- Born: September 10, 1938
- Died: June 2, 2018 (aged 79)

Academic background
- Education: Brown University (B.A.); Harvard University (M.A., Ph.D.);

Academic work
- Institutions: UC Berkeley; Brown University;

= William Simmons (anthropologist) =

American anthropologist

William Scranton Simmons (September 10, 1938 – June 2, 2018) was an American anthropologist specializing in the culture and history of the Narragansett people.

== Life and career ==
Born in Rhode Island, Simmons attend Classical High School. He subsequently enrolled at Brown University where he received a degree in human biology in 1960. During his undergraduate studies he carried out archeological fieldwork in Alaska with archaeologist J. Louis Giddings. Simmons completed his M.A. and Ph.D. in anthropology at Harvard University, and took a position at the University of California Berkeley from 1967 to 1998. First as a professor in the Department of Anthropology, and then as Dean of the Division of Social Sciences.
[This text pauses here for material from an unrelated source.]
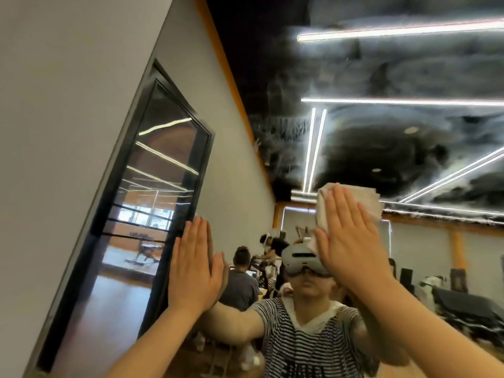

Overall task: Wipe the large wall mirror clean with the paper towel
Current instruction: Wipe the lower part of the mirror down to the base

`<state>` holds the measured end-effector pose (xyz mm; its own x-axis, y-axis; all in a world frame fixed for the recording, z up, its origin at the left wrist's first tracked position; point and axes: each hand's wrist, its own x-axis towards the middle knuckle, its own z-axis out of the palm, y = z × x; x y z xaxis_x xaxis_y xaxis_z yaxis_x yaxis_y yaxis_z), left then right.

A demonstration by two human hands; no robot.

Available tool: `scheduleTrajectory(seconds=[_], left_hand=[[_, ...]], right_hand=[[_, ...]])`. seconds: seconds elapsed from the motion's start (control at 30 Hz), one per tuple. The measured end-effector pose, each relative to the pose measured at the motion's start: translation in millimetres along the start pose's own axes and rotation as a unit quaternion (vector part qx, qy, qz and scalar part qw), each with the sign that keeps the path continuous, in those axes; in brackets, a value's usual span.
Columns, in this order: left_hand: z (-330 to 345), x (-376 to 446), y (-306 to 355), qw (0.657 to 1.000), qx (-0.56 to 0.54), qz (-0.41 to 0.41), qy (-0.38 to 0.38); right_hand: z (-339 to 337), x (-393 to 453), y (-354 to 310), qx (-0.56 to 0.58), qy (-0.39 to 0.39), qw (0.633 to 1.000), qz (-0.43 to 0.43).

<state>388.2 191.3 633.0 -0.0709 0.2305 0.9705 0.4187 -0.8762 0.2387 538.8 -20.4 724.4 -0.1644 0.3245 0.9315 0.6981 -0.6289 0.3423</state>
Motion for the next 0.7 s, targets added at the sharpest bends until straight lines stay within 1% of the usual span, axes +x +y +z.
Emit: scheduleTrajectory(seconds=[0.07, 0.17, 0.3, 0.37, 0.43, 0.5, 0.63, 0.67, 0.7], left_hand=[[0.8, 0.5, 1.2, 1.000, 0.009, -0.001, -0.005], [3.4, 0.9, -0.9, 1.000, 0.020, 0.000, -0.006], [3.9, 0.5, -2.5, 1.000, 0.019, 0.001, -0.007], [3.5, 0.4, -2.3, 1.000, 0.016, -0.001, -0.015], [2.9, 0.3, -1.2, 1.000, 0.016, 0.000, -0.020], [1.1, 1.1, 0.6, 0.999, 0.014, -0.003, -0.031], [-8.1, 1.7, 10.6, 0.999, 0.020, -0.033, -0.038], [-10.2, 1.7, 17.7, 0.998, 0.023, -0.035, -0.039], [-12.0, 0.9, 28.6, 0.999, 0.028, -0.017, -0.041]], right_hand=[[-1.9, -4.1, 8.5, -0.003, -0.007, 1.000, 0.023], [3.2, 2.3, -8.8, 0.003, 0.012, 0.999, 0.045], [10.2, 17.8, -54.2, -0.006, 0.019, 1.000, -0.018], [9.6, 19.2, -60.5, -0.014, 0.015, 0.999, -0.043], [6.6, 11.3, -44.0, -0.023, 0.003, 0.998, -0.060], [0.5, -3.7, -13.9, -0.026, -0.003, 0.998, -0.054], [-12.9, -48.9, 61.4, -0.041, -0.002, 0.999, 0.011], [-18.0, -58.6, 77.3, -0.042, -0.010, 0.999, 0.023], [-22.8, -66.0, 89.5, -0.042, -0.023, 0.998, 0.030]])
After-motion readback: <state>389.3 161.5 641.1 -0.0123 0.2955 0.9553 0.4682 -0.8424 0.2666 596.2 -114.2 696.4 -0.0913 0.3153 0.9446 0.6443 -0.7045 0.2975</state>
In 1998 Simmons returned to Brown University as Professor of Anthropology, and as Provost and also served as Acting Director of the Haffenreffer Museum from 2012–2013. He was known among his friends and students for his trademark cowboy boots.
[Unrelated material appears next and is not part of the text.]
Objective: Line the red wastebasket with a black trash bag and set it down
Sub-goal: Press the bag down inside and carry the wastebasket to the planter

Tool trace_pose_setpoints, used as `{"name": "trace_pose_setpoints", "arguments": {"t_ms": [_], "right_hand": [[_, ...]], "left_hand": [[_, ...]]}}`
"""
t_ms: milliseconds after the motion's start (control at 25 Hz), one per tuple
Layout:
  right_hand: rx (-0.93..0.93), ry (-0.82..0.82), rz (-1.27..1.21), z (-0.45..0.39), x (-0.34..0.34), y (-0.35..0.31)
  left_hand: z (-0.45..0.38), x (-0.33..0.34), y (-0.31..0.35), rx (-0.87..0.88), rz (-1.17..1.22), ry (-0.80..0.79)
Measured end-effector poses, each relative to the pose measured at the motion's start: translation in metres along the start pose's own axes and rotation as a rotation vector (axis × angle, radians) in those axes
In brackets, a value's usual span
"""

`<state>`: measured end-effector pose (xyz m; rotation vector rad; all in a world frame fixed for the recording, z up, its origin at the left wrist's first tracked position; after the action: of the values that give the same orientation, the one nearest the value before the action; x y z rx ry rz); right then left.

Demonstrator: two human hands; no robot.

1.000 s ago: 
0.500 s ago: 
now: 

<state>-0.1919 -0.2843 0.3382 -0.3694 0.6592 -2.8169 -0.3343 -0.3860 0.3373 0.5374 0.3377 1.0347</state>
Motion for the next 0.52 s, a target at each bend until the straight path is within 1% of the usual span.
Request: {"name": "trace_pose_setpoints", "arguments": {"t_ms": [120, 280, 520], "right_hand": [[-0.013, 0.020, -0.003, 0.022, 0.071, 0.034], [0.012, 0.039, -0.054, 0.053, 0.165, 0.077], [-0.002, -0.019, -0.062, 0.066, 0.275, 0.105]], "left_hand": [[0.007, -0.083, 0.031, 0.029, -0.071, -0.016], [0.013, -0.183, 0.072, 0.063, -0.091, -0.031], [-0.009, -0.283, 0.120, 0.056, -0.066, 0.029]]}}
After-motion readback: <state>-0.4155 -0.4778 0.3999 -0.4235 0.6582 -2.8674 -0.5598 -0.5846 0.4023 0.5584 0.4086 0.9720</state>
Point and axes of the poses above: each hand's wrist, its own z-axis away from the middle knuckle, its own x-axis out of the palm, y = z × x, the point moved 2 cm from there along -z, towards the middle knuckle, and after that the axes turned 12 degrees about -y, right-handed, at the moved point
He was married to Cheryl Simmons, and had two daughters.

==Research==
He wrote three books and numerous articles and chapters on Native American religion, including studies of mortuary ritual, religious conversion, mythological narrative. He also worked intensively with the Native groups of southern New England including Narragansett, Pequot, Mohegan, Massachusett, and Wampanoag, and also in California among the Northern Maidu. He frequently worked collaboratively with Native scholars on topics related to petitions for federal recognition.

He also worked in Africa doing field research with the Badyaranke of Senegal, publishing a book and several articles on traditional religion, witchcraft, and conversion to Islam.
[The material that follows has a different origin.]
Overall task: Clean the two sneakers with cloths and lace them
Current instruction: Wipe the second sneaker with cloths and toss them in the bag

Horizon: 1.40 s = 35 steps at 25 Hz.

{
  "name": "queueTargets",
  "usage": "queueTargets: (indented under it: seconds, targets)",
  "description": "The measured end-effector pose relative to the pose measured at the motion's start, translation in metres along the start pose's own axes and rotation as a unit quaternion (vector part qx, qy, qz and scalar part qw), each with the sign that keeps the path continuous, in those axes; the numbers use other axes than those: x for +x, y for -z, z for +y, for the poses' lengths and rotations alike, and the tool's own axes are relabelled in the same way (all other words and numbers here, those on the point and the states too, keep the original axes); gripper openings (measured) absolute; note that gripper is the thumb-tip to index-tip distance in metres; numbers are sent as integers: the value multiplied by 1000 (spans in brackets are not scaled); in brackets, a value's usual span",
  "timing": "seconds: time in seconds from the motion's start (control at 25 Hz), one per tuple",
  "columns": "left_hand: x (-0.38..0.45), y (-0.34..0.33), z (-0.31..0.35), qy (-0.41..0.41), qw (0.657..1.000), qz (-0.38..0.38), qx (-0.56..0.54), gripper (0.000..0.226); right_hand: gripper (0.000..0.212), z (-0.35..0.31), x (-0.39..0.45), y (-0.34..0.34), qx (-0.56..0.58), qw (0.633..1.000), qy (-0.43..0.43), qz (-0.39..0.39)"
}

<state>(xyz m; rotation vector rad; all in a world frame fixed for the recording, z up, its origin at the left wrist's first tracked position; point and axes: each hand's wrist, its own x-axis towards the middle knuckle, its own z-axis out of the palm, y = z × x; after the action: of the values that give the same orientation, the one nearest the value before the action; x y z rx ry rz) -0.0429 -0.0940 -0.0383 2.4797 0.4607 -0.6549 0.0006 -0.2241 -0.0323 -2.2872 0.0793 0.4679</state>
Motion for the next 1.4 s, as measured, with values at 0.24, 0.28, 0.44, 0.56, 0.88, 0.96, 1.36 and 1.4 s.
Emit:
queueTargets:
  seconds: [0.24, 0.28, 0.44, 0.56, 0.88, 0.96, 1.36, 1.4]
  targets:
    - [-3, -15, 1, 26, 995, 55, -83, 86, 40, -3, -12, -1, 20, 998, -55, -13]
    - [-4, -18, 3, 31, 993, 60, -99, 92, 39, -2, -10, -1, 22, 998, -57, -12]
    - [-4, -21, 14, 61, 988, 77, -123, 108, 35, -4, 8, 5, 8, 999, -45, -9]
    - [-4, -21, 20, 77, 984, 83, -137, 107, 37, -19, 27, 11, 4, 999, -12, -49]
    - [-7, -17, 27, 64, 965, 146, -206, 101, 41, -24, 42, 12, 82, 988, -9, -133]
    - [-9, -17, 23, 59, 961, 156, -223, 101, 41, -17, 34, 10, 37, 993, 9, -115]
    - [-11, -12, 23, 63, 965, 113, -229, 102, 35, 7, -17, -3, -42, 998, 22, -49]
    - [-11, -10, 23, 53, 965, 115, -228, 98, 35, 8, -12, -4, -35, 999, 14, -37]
===Selected publications===
- Simmons, W. S. (1988). Culture theory in contemporary ethnohistory. Ethnohistory, 35(1), 1–14.
- Simmons, W. S. (1981). Cultural Bias in the New England Puritans' Perception of Indians. The William and Mary Quarterly: A Magazine of Early American History, 56–72.
- Hammel, E. A., & Simmons, W. S. (1970). Man makes sense: a reader in modern cultural anthropology. Little, Brown.
- Simmons, W. S. (1986). Spirit of the New England Tribes: Indian History and Folklore, 1620–1984. UPNE.
- Simmons, W. (1979). The Great Awakening and Indian Conversion in Southern New England. Algonquian Papers-Archive, 10.
- Simmons, W. S. (1997). Indian peoples of California. California History, 76(2/3), 48–77.
- Simmons, W. S. (1985). Anthropology, history, and the North American Indian. A review article. Comparative Studies in Society and History Vol. 27, No. 1 (Jan., 1985), pp. 174–182
- Simmons, W. S., & Speck, F. (1985). Frank Speck and" The Old Mohegan Indian Stone Cutter". Ethnohistory, 155–163.
- Simmons, W. S., Morales, R., Williams, V., & Camacho, S. (1997). Honey Lake Maidu Ethnogeography of Lassen County, California. Journal of California and Great Basin Anthropology, 2–31.
- Simmons, W. S. (2002). From Manifest Destiny to the Melting Pot: The Life and Times of Charlotte Mitchell, Wampanoag. Smithsonian Contributions to Anthropology, (44).
- Simmons, W. S. (1980). powerlessness, exploitation and the soul‐eating witch: an analysis of Badyaranke witchcraft. American ethnologist, 7(3), 447–465.
- Simmons, W. S. (1983). Red Yankees: Narragansett Conversion in the Great Awakening. American Ethnologist, 10(2), 253–271.
- Simmons, W. S., & Aubin, G. F. (1975). Narragansett kinship. Man in the Northeast, 9, 21–31.
- Simmons, W. S. (1982). Return of the Timid Giant: Algonquian Legends of Southern New England. Algonquian Papers-Archive, 13.